Step 3: Write the formula and substitute the known values.
Step 4: Solve for the unknown side.
Worked Example 1 — Find the opposite side
In a right-angled triangle, the hypotenuse is 15 cm and the angle is 32°. Find the opposite side.
Step 1: H = 15, θ = 32°, need O.
Step 2: Opposite and Hypotenuse → use sin.
Step 3: sin 32° = O / 15
Step 4: O = 15 × sin 32° = 15 × 0.5299 = 7.95 cm (to 3 s.f.)
Worked Example 2 — Find the adjacent side
A right-angled triangle has a hypotenuse of 12 cm and an angle of 47°. Find the adjacent side.
cos 47° = A / 12 → A = 12 × cos 47° = 12 × 0.6820 = 8.18 cm (to 3 s.f.)
Worked Example 3 — Use tan (no hypotenuse involved)
A right-angled triangle has an opposite side of 9 cm and an angle of 55°. Find the adjacent side.
tan 55° = 9 / A → A = 9 / tan 55° = 9 / 1.428 = 6.30 cm (to 3 s.f.)
Finding a Missing Angle
When all three sides are known but an angle is missing, use the inverse trigonometric functions: sin⁻¹, cos⁻¹, or tan⁻¹.
Method: Finding a missing angle
Step 1: Label O, H, A.
Step 2: Choose the ratio using the two sides you know.
Step 3: Write the ratio as a decimal (e.g. sin θ = 5/13 = 0.385).
Step 4: Apply the inverse function: θ = sin⁻¹(0.385) on your calculator.
Worked Example 4 — Find an angle using sin
A right-angled triangle has opposite = 5 cm and hypotenuse = 13 cm. Find the angle.
sin θ = 5/13 = 0.3846
θ = sin⁻¹(0.3846) = 22.6° (to 1 d.p.)
Worked Example 5 — Find an angle using cos
Adjacent = 7 cm, hypotenuse = 11 cm. Find the angle.
cos θ = 7/11
θ = cos⁻¹(7/11) = 50.5° (to 1 d.p.)
Worked Example 6 — Real-world context (typical AQA/Edexcel style)
A ramp rises 1.2 m over a horizontal distance of 5 m. Find the angle of inclination.
The triangle has opposite = 1.2, adjacent = 5.
tan θ = 1.2 / 5 = 0.24
θ = tan⁻¹(0.24) = 13.5° (to 1 d.p.)
Trigonometry in Non-Right-Angled Triangles (Higher)
Standard SOH-CAH-TOA only works in right-angled triangles. For triangles without a right angle, Higher tier students need two additional tools: the sine rule and the cosine rule.

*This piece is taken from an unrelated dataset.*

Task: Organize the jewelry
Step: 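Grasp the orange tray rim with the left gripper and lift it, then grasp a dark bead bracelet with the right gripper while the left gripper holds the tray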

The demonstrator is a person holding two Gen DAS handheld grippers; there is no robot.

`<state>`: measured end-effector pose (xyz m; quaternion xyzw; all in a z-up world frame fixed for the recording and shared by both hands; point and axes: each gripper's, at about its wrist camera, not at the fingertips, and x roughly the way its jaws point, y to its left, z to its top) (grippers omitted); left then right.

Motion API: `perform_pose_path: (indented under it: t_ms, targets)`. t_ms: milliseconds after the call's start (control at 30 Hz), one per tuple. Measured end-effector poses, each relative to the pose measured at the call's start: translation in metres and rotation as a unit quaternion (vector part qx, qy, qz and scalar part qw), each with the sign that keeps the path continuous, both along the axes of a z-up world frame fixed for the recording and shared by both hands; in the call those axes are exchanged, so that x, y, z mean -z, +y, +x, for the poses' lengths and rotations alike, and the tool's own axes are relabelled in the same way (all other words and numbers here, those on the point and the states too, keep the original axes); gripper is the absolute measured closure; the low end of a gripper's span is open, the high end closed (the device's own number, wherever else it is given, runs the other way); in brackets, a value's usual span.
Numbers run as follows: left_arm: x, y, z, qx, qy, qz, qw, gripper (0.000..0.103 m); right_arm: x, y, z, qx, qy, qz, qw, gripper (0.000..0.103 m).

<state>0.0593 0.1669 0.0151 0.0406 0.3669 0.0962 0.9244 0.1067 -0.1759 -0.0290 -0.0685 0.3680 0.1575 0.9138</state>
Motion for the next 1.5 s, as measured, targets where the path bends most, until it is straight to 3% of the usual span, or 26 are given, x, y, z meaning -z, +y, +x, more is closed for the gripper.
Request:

The standard labelling convention for these rules:
- Sides are labelled a, b, c (lowercase)
- Angles opposite those sides are labelled A, B, C (uppercase)
- So side a is opposite angle A, side b opposite angle B, etc.
The Sine Rule
$$\frac{a}{\sin A} = \frac{b}{\sin B} = \frac{c}{\sin C}$$
Or equivalently (for finding angles):
$$\frac{\sin A}{a} = \frac{\sin B}{b} = \frac{\sin C}{c}$$
When to use the sine rule
Use the sine rule when you know:
- Two angles and one side (AAS or ASA) — to find another side
- Two sides and a non-included angle (SSA) — to find another angle
Worked Example 7 — Find a missing side using sine rule
In triangle ABC: angle A = 48°, angle B = 65°, side a = 12 cm. Find side b.
$$\frac{b}{\sin 65°} = \frac{12}{\sin 48°}$$
$$b = \frac{12 \times \sin 65°}{\sin 48°} = \frac{12 \times 0.9063}{0.7431} = \frac{10.876}{0.7431} = \textbf{14.6 cm (to 3 s.f.)}$$
Worked Example 8 — Find a missing angle using sine rule
In triangle ABC: angle A = 35°, side a = 8 cm, side b = 12 cm. Find angle B.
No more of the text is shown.